<<<<

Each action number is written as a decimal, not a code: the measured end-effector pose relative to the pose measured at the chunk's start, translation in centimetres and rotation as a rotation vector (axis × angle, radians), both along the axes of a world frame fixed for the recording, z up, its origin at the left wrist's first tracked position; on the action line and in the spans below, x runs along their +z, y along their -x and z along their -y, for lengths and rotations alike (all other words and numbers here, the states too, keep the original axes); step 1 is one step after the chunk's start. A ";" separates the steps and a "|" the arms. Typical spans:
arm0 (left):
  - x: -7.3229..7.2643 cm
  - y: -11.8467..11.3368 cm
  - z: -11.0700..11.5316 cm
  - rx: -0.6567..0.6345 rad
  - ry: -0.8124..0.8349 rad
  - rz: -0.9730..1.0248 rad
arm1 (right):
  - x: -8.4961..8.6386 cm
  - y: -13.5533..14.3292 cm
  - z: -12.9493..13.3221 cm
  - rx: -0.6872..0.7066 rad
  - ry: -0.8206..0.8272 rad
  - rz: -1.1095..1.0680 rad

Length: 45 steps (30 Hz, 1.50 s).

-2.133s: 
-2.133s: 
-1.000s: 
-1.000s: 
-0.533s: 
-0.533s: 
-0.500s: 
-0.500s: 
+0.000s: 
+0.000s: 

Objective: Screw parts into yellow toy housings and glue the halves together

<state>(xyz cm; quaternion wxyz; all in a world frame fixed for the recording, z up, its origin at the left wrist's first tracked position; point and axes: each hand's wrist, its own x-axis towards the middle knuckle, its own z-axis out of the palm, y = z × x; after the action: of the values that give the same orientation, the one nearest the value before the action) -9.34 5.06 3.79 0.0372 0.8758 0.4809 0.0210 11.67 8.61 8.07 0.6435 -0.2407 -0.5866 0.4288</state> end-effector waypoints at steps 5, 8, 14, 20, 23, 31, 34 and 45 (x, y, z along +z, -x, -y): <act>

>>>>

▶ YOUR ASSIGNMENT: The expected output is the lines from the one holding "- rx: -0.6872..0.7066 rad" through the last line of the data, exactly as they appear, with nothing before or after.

▶ RESPONSE:
  - rx: -0.6872..0.7066 rad
  - ry: -0.8206..0.8272 rad
  - rz: -1.1095..1.0680 rad

Length: 45 steps (30 Hz, 1.50 s).

-2.133s: 
-2.133s: 
-1.000s: 
-1.000s: 
-0.533s: 
-0.533s: 
-0.500s: 
-0.500s: 
+0.000s: 
+0.000s: 

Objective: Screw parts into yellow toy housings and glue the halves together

<state>(xyz cm; quaternion wxyz; all in a world frame fixed for the recording, z up, its origin at the left wrist's first tracked position; point and axes: each hand's wrist, its own x-axis towards the middle knuckle, its own z-axis out of the palm, y = z × x; after the action: of the values that give the same orientation, the one nearest the value before the action) -9.34 5.06 3.79 0.0372 0.8758 0.4809 0.0210 11.67 8.61 8.07 0.6435 -0.2407 -0.5866 0.4288</state> end-effector waypoints at steps 5, 8, 14, 20, 23, 31, 34 and 45 (x, y, z along +z, -x, -y): <act>

What precedes this is the full answer.